Mbagnick Nguer est guide pour homme blanc dans les rues de Dakar. Il gagne sa vie en accompagnant les visiteurs européens cherchant leur route dans la capitale. Il mise sur leur bonne volonté pour lui gratifier le service rendu. Mbagnick paraît beaucoup plus loyal que les autres aficionados du porte-monnaie qui foncent sur tout ce qui est blanc.


Tu veux bien être mon ami ? demande-t-il.
Mbagnick a 26 ans et habite dans la médina de Dakar. Célibataire, né à Kaoloack à environ 100 km au sud-est de Dakar, il s’est exilé à Dakar depuis deux ans pour tenter de trouver ce qu’il n’a pas pu obtenir dans sa ville natale : du travail. Il dit être un homme aux douze métiers. Sa spécialité : la plomberie. Il a entre autres été journalier sur les chantiers de travaux publics, ouvrier au port de pêche de Dakar, électricien, footballeur (qui ne l’est pas au Sénégal !). Il est amateur d’informatique. Préférant parier sur un avenir meilleur, il a décidé d’arrêter son travail d’ouvrier sur les chantiers quand il a compris qu’il était payé tous les six mois. On peut le comprendre.

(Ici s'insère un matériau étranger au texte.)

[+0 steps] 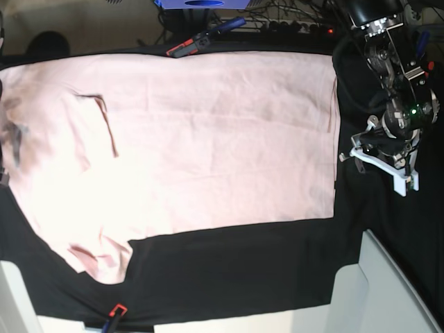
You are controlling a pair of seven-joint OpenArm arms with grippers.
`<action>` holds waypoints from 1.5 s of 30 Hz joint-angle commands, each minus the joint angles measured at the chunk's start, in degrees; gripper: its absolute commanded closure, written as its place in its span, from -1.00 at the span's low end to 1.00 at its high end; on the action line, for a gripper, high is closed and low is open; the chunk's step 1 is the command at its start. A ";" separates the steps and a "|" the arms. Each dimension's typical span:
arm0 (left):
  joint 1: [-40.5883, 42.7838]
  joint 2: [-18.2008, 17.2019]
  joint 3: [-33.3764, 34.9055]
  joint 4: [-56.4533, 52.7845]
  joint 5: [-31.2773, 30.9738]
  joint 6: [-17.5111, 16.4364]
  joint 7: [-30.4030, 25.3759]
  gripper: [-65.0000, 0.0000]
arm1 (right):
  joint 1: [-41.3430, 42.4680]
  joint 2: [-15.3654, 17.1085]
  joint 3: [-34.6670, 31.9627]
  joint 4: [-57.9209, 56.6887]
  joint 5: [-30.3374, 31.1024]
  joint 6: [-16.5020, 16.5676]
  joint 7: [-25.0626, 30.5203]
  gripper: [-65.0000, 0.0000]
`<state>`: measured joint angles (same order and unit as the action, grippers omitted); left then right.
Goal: Fold the T-shirt properly
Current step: 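Release the corner and move both grippers down to the shirt's side edges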
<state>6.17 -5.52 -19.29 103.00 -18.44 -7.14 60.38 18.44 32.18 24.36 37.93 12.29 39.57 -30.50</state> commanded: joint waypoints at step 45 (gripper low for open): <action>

Si j’en avais les moyens, je quitterais d’emblée le Sénégal pour me rendre en France. Je sais qu’il y a du travail là-bas. J’ai des cousins éloignés qui sont sur Blois. Mon père est décédé très tôt et j’essaye d’aider ma mère avec ma soeur qui est à l’université de Dakar.

Il s’exprime humblement avec un air amusé et sans jamais exprimer de paroles culpabilisantes ou plaintives. Dans sa poche, sa carte d’identité et une feuille blanche minutieusement emballée sur laquelle il a noté les adresses d’amis français rencontrés sur Dakar. Le dernier en date s’appelle Julien, un jeune français qui a même essayé de l’aider à s’extraire du Sénégal en lui rédigeant une invitation pour venir en France. Le document bien sûr ne suffira pas.

J’aimerais bien créer un cybercafé. Je connais bien l’informatique, j’aide certains européens ici à trouver du matériel. Il me faudrait pour cela suffisamment d’argent pour pouvoir me lancer, mais c’est bien là le problème : où trouver l’argent nécessaire ? Il n’y a pas d’agence pour l’emploi ici. Pourtant, l’argent n’est pas l’essentiel. Je voudrais fonder une famille, c’est ça qui pour moi est important.